*What the task asks:*
All of the entries below should be copied exactly as they appear.

=== Section Start ===

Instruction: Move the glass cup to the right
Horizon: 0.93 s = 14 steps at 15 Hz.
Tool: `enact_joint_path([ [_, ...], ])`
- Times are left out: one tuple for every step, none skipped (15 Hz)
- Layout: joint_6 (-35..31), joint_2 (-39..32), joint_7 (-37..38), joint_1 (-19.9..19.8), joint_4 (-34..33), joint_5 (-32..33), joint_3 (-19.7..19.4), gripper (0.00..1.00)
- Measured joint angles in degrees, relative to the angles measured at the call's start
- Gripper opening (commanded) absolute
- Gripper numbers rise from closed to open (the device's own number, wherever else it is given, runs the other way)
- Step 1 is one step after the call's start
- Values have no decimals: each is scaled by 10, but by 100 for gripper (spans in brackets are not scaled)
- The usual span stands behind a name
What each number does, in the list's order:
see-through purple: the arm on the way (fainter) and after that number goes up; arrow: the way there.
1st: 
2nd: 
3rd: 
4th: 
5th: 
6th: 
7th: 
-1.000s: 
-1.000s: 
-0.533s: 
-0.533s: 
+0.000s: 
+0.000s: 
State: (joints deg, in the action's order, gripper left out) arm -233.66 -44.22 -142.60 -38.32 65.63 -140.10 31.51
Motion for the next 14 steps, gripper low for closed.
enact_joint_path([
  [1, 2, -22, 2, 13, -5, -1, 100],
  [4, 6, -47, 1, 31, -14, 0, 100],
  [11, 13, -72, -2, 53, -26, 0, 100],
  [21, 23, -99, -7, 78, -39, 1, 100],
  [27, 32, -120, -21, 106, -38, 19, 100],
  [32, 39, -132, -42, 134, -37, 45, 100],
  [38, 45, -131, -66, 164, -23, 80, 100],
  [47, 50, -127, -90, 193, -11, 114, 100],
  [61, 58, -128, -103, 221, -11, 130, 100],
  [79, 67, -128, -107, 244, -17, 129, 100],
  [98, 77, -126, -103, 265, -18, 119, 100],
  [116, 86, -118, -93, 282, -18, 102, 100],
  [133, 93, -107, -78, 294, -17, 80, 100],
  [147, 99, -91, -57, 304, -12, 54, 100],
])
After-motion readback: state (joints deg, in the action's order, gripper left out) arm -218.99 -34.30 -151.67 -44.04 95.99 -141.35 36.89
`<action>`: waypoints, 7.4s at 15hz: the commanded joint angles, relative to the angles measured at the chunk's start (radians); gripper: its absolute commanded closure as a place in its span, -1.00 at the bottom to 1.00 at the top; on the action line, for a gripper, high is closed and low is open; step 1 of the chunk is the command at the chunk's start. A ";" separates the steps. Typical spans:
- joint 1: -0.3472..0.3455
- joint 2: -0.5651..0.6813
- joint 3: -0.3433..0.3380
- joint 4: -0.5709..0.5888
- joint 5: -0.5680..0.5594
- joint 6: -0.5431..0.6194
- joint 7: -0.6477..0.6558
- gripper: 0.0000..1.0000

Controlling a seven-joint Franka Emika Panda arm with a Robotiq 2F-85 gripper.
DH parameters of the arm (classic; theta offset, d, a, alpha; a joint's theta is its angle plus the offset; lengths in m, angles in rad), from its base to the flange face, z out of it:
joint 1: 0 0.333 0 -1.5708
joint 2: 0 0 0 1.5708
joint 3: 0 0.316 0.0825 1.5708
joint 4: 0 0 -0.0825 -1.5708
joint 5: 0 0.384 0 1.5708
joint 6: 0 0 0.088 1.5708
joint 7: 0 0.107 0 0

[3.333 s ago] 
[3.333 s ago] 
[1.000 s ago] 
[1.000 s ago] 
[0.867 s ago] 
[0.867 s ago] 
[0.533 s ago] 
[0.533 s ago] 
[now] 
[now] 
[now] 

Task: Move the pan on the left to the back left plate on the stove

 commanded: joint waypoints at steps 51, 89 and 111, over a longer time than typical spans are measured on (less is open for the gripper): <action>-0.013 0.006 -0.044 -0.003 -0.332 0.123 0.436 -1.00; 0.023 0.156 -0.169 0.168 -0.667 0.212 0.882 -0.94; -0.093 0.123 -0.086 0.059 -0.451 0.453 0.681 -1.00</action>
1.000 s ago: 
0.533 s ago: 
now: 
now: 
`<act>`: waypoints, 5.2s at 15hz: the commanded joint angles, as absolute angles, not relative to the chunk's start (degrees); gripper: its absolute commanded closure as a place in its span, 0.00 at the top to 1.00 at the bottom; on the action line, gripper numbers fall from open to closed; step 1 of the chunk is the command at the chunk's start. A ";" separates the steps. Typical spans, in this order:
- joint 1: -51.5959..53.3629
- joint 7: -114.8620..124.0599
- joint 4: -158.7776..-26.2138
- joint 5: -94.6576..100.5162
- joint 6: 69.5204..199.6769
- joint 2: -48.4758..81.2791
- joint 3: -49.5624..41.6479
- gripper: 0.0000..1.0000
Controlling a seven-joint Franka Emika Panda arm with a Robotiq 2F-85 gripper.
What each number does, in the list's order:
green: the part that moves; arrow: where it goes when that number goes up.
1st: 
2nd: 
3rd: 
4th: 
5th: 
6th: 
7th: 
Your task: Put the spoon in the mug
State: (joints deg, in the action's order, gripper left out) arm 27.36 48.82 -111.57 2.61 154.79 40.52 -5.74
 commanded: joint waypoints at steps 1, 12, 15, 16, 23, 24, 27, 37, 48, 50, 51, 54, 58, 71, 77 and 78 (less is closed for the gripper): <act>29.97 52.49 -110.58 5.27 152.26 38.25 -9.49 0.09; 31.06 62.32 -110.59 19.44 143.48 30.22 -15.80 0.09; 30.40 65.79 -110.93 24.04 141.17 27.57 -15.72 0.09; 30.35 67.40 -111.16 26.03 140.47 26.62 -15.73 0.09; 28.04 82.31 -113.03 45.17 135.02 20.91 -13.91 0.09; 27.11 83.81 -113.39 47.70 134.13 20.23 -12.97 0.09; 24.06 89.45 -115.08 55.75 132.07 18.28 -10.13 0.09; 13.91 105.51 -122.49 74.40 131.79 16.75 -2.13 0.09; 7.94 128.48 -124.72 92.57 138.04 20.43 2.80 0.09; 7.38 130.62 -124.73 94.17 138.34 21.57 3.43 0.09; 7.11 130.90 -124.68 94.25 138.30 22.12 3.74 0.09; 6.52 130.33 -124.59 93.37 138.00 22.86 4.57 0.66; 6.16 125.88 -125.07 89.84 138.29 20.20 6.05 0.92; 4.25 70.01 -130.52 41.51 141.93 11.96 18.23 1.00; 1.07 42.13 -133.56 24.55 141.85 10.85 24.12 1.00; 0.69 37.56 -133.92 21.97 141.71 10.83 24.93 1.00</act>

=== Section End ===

*Result below:*
Instruction: Move the glass cup to the right
Horizon: 0.93 s = 14 steps at 15 Hz.
Tool: `enact_joint_path([ [_, ...], ])`
- Times are left out: one tuple for every step, none skipped (15 Hz)
- Layout: joint_6 (-35..31), joint_2 (-39..32), joint_7 (-37..38), joint_1 (-19.9..19.8), joint_4 (-34..33), joint_5 (-32..33), joint_3 (-19.7..19.4), gripper (0.00..1.00)
- Measured joint angles in degrees, relative to the angles measured at the call's start
- Gripper opening (commanded) absolute
- Gripper numbers rise from closed to open (the device's own number, wherever else it is given, runs the other way)
- Step 1 is one step after the call's start
- Values have no decimals: each is scaled by 10, but by 100 for gripper (spans in brackets are not scaled)
- The usual span stands behind a name
What each number does, in the list's order:
see-through purple: the arm on the way (fainter) and after that number goes up; arrow: the way there.
1st: 
2nd: 
3rd: 
4th: 
5th: 
6th: 
7th: 
-1.000s: 
-1.000s: 
-0.533s: 
-0.533s: 
+0.000s: 
+0.000s: 
State: (joints deg, in the action's order, gripper left out) arm -233.66 -44.22 -142.60 -38.32 65.63 -140.10 31.51
Motion for the next 14 steps, gripper low for closed.
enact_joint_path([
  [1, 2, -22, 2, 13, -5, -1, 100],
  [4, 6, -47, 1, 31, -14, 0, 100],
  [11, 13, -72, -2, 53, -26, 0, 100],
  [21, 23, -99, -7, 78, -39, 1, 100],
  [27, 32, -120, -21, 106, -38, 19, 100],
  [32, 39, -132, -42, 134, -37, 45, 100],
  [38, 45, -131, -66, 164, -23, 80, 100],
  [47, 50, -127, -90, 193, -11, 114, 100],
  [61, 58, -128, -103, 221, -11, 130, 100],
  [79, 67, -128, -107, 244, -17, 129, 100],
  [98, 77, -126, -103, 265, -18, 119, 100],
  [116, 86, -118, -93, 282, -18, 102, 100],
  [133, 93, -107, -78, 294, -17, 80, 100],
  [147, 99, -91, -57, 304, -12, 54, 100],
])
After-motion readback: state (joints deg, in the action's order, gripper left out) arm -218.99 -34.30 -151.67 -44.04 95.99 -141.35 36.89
`<action>`: waypoints, 7.4s at 15hz: the commanded joint angles, relative to the angles measured at the chunk's start (radians); gripper: its absolute commanded closure as a place in its span, -1.00 at the bottom to 1.00 at the top; on the action line, for a gripper, high is closed and low is open; step 1 of the chunk is the command at the chunk's start. A ";" separates the steps. Typical spans:
- joint 1: -0.3472..0.3455
- joint 2: -0.5651..0.6813
- joint 3: -0.3433..0.3380
- joint 4: -0.5709..0.5888
- joint 5: -0.5680..0.5594
- joint 6: -0.5431..0.6194
- joint 7: -0.6477..0.6558
- gripper: 0.0000..1.0000

Controlling a seven-joint Franka Emika Panda arm with a Robotiq 2F-85 gripper.
DH parameters of the arm (classic; theta offset, d, a, alpha; a joint's theta is its angle plus the offset; lengths in m, angles in rad), from its base to the flange face, z out of it:
joint 1: 0 0.333 0 -1.5708
joint 2: 0 0 0 1.5708
joint 3: 0 0.316 0.0825 1.5708
joint 4: 0 0 -0.0825 -1.5708
joint 5: 0 0.384 0 1.5708
joint 6: 0 0 0.088 1.5708
joint 7: 0 0.107 0 0

[3.333 s ago] 
[3.333 s ago] 
[1.000 s ago] 
[1.000 s ago] 
[0.867 s ago] 
[0.867 s ago] 
[0.533 s ago] 
[0.533 s ago] 
[now] 
[now] 
[now] 

Task: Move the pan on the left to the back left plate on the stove

 commanded: joint waypoints at steps 51, 89 and 111, over a longer time than typical spans are measured on (less is open for the gripper): <action>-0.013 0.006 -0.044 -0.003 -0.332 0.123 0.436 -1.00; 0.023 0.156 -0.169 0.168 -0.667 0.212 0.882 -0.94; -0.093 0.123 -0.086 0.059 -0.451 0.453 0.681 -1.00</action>
1.000 s ago: 
0.533 s ago: 
now: 
now: 
`<act>`: waypoints, 5.2s at 15hz: the commanded joint angles, as absolute angles, not relative to the chunk's start (degrees); gripper: its absolute commanded closure as a place in its span, 0.00 at the top to 1.00 at the bottom; on the action line, gripper numbers fall from open to closed; step 1 of the chunk is the command at the chunk's start. A ";" separates the steps. Typical spans, in this order:
- joint 1: -51.5959..53.3629
- joint 7: -114.8620..124.0599
- joint 4: -158.7776..-26.2138
- joint 5: -94.6576..100.5162
- joint 6: 69.5204..199.6769
- joint 2: -48.4758..81.2791
- joint 3: -49.5624..41.6479
- gripper: 0.0000..1.0000
Controlling a seven-joint Franka Emika Panda arm with a Robotiq 2F-85 gripper.
What each number does, in the list's order:
green: the part that moves; arrow: where it goes when that number goes up.
1st: 
2nd: 
3rd: 
4th: 
5th: 
6th: 
7th: 
Your task: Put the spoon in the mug
State: (joints deg, in the action's order, gripper left out) arm 27.36 48.82 -111.57 2.61 154.79 40.52 -5.74
 commanded: joint waypoints at steps 1, 12, 15, 16, 23, 24, 27, 37, 48, 50, 51, 54, 58, 71, 77 and 78 (less is closed for the gripper): <act>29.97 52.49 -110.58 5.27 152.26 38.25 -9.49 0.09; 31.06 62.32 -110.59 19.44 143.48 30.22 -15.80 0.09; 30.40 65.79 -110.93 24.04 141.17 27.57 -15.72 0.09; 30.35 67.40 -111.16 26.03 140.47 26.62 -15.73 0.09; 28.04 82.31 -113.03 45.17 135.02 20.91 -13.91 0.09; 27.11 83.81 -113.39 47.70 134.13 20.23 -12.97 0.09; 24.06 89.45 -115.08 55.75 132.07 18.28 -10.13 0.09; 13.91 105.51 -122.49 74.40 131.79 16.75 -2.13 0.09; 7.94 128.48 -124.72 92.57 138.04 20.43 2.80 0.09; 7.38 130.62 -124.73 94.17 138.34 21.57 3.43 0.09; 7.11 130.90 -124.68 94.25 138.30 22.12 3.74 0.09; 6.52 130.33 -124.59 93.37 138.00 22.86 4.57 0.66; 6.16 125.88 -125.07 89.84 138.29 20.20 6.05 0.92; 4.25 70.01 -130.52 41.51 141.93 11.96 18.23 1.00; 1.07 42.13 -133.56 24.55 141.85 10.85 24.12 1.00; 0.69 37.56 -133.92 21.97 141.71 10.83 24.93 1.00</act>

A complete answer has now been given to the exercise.